PS-ViT是一个分类网络，发表于ICCV 2021上，特点是在ViT的基础上加入Progressive Sampling，获得更准确的结果。

Abstract & Introduction

Transformer的复杂度和输入序列的长度的平方成正比，因此ViT会将图片分为几个patch展开为1维向量输入Transformer进行计算，但是这种朴素的token化方法割裂了patch之间的自然结构，并且将网格分配在不感兴趣的地方例如背景，此外还引入了干扰信号。（However, such naive tokenization could destruct object structures, assign grids to uninterested regions such as background, and introduce interference signals.）

为了解决上述问题，我们提出了一种迭代渐进的采样策略来定位判别区域。To mitigate the above issues, in this paper, we propose an iterative and progressive sampling strategy to locate discriminative regions.

每一次迭代，当前采样步的嵌入会被送到Transformer中的编码器中，然后一组采样偏移将会被预测得出，以此来更新下一步采样的位置。At each iteration, embeddings of the current sampling step are fed into a transformer encoder layer, and a group of sampling offsets is predicted to update the sampling locations for the next step.

Methodology

这部分将介绍PS策略的具体实现，PS-ViT网络的总体架构，最后将阐述（elaborate）网络的细节。

Progressive Sampling

渐进式采样的架构如下图所示，输入为$F\in R^{C,H,W}$，输出为Token的序列$T_N\in R^{C*(n*n)}$，

根据采样矩阵$p_t$在F上轴向采样得到$T’_i,i\in[0,n^2]$，
$T’i$和位置编码$P_t$，$T{t-1}$相加，
输入到Transformer Encoder得到编码后的$T_t$，
$T_t$一方面输出，一方面经过FC Layer得到新的采样矩阵$p_{t+1}$。

此处的(nn)表示采样的数量，N表示迭代的次数。

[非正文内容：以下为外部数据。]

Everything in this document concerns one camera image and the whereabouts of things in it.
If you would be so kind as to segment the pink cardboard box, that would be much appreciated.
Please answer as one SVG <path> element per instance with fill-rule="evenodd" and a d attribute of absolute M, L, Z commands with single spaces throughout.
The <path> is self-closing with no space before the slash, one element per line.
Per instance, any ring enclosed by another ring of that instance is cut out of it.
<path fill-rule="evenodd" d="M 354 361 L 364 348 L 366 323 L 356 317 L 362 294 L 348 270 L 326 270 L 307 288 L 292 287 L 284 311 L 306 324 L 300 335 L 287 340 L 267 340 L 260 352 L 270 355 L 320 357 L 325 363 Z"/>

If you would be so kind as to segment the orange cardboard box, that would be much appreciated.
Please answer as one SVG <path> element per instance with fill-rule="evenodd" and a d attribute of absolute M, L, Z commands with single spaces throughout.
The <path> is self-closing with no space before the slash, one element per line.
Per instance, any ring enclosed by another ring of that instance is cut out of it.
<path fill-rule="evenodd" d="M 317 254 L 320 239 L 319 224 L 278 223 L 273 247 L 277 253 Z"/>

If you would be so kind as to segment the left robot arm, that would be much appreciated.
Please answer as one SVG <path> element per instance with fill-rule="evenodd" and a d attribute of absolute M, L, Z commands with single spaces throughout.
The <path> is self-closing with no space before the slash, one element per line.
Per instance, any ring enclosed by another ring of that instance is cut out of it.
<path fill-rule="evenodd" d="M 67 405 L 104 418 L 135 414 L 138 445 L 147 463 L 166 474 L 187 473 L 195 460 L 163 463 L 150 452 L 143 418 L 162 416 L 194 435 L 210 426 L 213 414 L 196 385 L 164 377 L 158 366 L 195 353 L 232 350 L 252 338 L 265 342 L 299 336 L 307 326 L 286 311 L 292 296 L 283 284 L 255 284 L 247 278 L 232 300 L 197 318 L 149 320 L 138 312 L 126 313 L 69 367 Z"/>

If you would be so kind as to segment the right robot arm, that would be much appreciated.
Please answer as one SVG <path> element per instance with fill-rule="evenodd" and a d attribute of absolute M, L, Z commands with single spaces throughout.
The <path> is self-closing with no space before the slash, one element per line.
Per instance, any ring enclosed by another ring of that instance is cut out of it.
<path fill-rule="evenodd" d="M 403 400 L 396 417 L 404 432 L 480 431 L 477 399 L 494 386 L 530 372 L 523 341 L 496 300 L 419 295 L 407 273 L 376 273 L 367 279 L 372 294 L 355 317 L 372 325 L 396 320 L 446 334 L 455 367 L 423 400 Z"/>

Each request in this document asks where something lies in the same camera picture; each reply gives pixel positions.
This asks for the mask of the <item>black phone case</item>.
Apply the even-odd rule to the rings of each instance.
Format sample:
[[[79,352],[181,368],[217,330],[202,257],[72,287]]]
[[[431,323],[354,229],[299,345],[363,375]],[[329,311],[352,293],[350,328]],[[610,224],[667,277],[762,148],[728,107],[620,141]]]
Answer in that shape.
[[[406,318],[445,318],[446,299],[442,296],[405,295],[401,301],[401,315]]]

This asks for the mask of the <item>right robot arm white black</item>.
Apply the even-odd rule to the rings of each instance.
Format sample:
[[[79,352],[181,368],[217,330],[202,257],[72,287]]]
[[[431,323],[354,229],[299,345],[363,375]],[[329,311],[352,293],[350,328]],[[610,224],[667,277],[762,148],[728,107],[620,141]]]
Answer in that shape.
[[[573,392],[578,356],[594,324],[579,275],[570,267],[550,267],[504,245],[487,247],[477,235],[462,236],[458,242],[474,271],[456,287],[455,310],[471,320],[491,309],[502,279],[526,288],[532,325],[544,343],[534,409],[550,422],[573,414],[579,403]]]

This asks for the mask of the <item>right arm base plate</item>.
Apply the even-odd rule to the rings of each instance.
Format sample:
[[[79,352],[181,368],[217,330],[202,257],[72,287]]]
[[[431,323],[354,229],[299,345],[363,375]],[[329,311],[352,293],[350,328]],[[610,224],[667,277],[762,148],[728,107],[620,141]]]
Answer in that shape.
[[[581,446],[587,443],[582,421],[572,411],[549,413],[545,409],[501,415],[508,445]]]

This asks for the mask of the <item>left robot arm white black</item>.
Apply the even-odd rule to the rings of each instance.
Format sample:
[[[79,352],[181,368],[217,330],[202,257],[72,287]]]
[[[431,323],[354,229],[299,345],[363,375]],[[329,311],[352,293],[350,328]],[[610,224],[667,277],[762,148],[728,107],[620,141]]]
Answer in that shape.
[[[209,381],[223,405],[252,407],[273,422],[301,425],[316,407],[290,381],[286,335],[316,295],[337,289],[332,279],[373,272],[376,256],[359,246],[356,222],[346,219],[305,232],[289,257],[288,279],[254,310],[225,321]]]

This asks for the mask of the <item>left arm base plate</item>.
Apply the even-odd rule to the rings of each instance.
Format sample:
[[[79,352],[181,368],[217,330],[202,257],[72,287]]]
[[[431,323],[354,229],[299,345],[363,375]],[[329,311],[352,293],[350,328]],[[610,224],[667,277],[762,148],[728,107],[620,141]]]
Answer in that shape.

下一次的采样位置等于当前采样位置与偏置相加：
$$
p_{t+1}=p_t+o_t,t\in [1,2,…,N-1]
$$
$p_t$和$o_t$都在空间$R_{2(n*n)}$上，在第一次迭代的时候$p_1$初始化为规则间隔的样子。

用公式来表示，一目了然：
$$
T’_t=F(p_t)\\
P_t=W_tp_t\\
X_t=T’t㊉P_t㊉T{t-1}\\
T_t=Transformer(X_t),t\in[1,…,N]\\
o_t=M_tT_t,t\in[1,…,N-1]
$$
上面的$M_t$是一种可学习的线性变换（应该是数层全连接层）。